■ Exercise
What lines of the data include the string "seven"? Copy them all.

■ Recorded data

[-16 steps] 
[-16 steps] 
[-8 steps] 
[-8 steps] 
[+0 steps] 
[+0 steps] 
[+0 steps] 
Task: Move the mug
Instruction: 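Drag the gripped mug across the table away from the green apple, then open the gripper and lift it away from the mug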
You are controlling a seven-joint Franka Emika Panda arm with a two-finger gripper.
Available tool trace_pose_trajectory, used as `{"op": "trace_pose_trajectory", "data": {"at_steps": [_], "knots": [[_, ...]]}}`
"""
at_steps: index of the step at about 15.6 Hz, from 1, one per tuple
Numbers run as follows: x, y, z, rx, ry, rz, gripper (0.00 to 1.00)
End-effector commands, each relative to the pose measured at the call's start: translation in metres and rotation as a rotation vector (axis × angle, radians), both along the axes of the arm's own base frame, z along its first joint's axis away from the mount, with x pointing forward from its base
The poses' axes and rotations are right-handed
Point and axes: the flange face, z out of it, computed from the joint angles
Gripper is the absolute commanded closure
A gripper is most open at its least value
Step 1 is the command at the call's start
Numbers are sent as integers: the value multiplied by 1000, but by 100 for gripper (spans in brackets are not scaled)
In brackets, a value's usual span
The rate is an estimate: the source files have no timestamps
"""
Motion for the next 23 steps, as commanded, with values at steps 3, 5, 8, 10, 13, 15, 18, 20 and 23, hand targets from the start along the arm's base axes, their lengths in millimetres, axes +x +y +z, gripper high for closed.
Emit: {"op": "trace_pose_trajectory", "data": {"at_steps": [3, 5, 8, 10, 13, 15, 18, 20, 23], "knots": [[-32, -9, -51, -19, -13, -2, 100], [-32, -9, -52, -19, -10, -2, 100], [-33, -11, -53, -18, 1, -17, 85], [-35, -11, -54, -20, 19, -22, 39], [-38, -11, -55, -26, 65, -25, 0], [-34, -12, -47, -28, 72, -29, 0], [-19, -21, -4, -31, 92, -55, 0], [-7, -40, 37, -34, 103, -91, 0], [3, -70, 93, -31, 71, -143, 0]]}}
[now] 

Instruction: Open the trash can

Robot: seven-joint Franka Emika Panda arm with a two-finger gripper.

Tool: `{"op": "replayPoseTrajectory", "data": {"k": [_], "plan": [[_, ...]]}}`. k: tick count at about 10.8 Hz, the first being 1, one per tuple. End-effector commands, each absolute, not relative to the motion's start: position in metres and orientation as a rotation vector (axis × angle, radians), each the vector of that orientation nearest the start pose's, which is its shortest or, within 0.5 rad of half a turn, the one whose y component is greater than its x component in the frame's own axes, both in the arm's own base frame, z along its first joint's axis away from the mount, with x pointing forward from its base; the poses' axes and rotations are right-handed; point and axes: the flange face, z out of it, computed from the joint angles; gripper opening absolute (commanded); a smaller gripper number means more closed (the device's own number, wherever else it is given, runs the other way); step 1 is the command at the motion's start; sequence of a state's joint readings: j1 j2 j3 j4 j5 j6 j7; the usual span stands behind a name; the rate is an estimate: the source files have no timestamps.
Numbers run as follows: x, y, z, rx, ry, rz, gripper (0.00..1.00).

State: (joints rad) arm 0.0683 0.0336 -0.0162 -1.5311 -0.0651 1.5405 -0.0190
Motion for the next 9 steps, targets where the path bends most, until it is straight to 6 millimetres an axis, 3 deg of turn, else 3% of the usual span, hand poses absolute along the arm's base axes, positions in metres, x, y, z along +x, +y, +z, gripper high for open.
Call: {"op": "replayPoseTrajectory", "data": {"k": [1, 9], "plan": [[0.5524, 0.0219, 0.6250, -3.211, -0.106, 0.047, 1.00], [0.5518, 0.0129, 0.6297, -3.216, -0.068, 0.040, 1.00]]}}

■ Answer box
You are controlling a seven-joint Franka Emika Panda arm with a two-finger gripper.
Robot: seven-joint Franka Emika Panda arm with a two-finger gripper.

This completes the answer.